* _Problem details_: Every entry must appear in the answer exactly as written.

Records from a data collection
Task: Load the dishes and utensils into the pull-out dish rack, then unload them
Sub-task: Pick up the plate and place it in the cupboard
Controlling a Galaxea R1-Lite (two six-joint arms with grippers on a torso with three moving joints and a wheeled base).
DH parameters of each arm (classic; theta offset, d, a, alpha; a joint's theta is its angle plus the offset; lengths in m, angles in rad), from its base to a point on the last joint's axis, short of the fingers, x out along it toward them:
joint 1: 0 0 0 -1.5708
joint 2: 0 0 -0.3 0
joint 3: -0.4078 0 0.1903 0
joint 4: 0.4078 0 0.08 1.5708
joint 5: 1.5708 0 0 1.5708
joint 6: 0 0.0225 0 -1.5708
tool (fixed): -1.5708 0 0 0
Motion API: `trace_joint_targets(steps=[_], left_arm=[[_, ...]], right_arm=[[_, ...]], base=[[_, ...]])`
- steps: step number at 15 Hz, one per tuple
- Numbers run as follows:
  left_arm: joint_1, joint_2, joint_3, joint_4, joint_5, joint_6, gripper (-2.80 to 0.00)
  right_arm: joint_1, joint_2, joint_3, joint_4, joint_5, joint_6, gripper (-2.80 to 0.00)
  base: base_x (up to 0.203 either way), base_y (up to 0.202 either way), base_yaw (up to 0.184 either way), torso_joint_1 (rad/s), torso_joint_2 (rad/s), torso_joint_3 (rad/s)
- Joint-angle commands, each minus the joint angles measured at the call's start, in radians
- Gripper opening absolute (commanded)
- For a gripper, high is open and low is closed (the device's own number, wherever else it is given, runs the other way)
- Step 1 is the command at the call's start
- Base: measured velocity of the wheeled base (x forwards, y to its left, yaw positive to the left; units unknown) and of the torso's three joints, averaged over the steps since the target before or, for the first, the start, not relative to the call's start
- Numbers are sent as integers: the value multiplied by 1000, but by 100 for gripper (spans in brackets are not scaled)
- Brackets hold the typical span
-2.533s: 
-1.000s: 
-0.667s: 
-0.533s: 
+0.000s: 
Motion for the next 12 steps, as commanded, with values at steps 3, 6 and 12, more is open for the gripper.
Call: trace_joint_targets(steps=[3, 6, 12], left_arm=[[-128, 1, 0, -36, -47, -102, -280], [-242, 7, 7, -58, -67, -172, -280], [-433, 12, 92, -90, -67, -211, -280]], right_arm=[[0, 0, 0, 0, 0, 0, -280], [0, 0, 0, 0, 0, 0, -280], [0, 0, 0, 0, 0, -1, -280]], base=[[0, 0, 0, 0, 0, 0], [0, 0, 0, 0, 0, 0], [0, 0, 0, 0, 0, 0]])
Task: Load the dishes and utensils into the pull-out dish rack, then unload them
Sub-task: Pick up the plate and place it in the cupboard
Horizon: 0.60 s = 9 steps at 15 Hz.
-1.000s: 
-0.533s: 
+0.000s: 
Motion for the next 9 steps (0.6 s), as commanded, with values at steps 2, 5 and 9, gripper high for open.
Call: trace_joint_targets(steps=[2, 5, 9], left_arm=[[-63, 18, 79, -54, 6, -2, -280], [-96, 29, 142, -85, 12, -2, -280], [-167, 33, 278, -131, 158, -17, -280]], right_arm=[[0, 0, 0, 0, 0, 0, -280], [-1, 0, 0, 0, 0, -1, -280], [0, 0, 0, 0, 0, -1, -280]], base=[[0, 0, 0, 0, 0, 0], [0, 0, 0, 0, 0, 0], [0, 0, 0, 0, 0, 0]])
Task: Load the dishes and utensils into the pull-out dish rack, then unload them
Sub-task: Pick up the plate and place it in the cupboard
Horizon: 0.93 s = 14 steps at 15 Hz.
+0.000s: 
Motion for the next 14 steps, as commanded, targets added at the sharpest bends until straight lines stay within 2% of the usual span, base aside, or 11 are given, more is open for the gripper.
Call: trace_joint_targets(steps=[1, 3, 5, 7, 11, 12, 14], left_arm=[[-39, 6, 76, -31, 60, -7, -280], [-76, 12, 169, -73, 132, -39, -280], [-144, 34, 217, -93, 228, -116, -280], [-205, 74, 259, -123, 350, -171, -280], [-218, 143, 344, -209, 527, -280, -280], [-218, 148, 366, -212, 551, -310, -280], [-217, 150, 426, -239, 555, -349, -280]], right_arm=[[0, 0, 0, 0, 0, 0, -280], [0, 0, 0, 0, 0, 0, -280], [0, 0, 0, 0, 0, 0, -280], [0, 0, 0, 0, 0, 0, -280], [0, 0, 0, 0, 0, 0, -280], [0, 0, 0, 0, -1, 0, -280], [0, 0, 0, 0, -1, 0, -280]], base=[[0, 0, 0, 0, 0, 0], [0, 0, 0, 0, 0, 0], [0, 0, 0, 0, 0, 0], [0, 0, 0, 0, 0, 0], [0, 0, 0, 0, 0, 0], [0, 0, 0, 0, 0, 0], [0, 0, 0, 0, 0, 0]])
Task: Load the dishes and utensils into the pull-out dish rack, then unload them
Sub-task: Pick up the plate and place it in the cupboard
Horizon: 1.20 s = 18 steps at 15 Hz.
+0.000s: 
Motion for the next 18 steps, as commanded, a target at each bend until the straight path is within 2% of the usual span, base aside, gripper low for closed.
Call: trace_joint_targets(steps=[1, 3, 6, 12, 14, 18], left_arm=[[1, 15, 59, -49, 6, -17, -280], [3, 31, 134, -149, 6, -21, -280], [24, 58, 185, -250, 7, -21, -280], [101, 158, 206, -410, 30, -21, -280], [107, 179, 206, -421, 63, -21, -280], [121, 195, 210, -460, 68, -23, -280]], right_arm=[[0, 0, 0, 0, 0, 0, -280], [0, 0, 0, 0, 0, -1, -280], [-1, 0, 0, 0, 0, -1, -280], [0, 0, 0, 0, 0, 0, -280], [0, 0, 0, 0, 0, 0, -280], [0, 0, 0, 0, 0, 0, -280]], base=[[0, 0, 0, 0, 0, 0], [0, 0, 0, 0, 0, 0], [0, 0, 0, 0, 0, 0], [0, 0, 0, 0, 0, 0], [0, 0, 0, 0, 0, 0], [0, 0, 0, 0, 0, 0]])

* _Response to the exercise_:
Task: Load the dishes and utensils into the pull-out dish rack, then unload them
Sub-task: Pick up the plate and place it in the cupboard
Controlling a Galaxea R1-Lite (two six-joint arms with grippers on a torso with three moving joints and a wheeled base).
DH parameters of each arm (classic; theta offset, d, a, alpha; a joint's theta is its angle plus the offset; lengths in m, angles in rad), from its base to a point on the last joint's axis, short of the fingers, x out along it toward them:
joint 1: 0 0 0 -1.5708
joint 2: 0 0 -0.3 0
joint 3: -0.4078 0 0.1903 0
joint 4: 0.4078 0 0.08 1.5708
joint 5: 1.5708 0 0 1.5708
joint 6: 0 0.0225 0 -1.5708
tool (fixed): -1.5708 0 0 0
Motion API: `trace_joint_targets(steps=[_], left_arm=[[_, ...]], right_arm=[[_, ...]], base=[[_, ...]])`
- steps: step number at 15 Hz, one per tuple
- Numbers run as follows:
  left_arm: joint_1, joint_2, joint_3, joint_4, joint_5, joint_6, gripper (-2.80 to 0.00)
  right_arm: joint_1, joint_2, joint_3, joint_4, joint_5, joint_6, gripper (-2.80 to 0.00)
  base: base_x (up to 0.203 either way), base_y (up to 0.202 either way), base_yaw (up to 0.184 either way), torso_joint_1 (rad/s), torso_joint_2 (rad/s), torso_joint_3 (rad/s)
- Joint-angle commands, each minus the joint angles measured at the call's start, in radians
- Gripper opening absolute (commanded)
- For a gripper, high is open and low is closed (the device's own number, wherever else it is given, runs the other way)
- Step 1 is the command at the call's start
- Base: measured velocity of the wheeled base (x forwards, y to its left, yaw positive to the left; units unknown) and of the torso's three joints, averaged over the steps since the target before or, for the first, the start, not relative to the call's start
- Numbers are sent as integers: the value multiplied by 1000, but by 100 for gripper (spans in brackets are not scaled)
- Brackets hold the typical span
-2.533s: 
-1.000s: 
-0.667s: 
-0.533s: 
+0.000s: 
Motion for the next 12 steps, as commanded, with values at steps 3, 6 and 12, more is open for the gripper.
Call: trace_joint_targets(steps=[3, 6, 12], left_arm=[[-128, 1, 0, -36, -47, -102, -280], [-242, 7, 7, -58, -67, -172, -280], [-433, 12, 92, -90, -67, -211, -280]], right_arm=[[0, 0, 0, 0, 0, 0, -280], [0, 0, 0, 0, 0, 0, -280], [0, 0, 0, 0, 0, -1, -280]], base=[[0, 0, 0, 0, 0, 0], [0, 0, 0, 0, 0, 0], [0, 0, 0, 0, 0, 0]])
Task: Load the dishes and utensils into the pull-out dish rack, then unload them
Sub-task: Pick up the plate and place it in the cupboard
Horizon: 0.60 s = 9 steps at 15 Hz.
-1.000s: 
-0.533s: 
+0.000s: 
Motion for the next 9 steps (0.6 s), as commanded, with values at steps 2, 5 and 9, gripper high for open.
Call: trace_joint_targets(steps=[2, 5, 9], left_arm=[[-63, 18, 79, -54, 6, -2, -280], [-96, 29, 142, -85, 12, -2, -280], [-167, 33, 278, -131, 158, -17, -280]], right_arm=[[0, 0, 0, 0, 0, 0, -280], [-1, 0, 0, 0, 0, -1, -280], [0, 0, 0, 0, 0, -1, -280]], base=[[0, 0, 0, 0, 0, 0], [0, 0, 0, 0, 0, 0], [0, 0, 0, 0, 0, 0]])
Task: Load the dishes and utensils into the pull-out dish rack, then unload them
Sub-task: Pick up the plate and place it in the cupboard
Horizon: 0.93 s = 14 steps at 15 Hz.
+0.000s: 
Motion for the next 14 steps, as commanded, targets added at the sharpest bends until straight lines stay within 2% of the usual span, base aside, or 11 are given, more is open for the gripper.
Call: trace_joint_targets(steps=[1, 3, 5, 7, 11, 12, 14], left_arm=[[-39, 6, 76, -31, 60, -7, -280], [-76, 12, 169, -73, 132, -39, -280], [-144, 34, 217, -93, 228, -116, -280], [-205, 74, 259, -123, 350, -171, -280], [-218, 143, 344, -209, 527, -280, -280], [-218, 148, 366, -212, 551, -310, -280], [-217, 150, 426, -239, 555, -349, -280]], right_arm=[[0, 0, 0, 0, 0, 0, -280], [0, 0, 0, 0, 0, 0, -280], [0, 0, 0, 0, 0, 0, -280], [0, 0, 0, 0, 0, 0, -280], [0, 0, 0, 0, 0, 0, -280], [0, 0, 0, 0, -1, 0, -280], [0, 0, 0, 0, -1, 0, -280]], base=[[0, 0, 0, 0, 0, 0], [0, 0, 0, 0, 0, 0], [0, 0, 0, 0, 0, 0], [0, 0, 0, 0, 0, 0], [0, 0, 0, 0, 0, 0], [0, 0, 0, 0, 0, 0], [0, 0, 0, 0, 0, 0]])
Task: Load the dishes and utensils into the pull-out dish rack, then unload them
Sub-task: Pick up the plate and place it in the cupboard
Horizon: 1.20 s = 18 steps at 15 Hz.
+0.000s: 
Motion for the next 18 steps, as commanded, a target at each bend until the straight path is within 2% of the usual span, base aside, gripper low for closed.
Call: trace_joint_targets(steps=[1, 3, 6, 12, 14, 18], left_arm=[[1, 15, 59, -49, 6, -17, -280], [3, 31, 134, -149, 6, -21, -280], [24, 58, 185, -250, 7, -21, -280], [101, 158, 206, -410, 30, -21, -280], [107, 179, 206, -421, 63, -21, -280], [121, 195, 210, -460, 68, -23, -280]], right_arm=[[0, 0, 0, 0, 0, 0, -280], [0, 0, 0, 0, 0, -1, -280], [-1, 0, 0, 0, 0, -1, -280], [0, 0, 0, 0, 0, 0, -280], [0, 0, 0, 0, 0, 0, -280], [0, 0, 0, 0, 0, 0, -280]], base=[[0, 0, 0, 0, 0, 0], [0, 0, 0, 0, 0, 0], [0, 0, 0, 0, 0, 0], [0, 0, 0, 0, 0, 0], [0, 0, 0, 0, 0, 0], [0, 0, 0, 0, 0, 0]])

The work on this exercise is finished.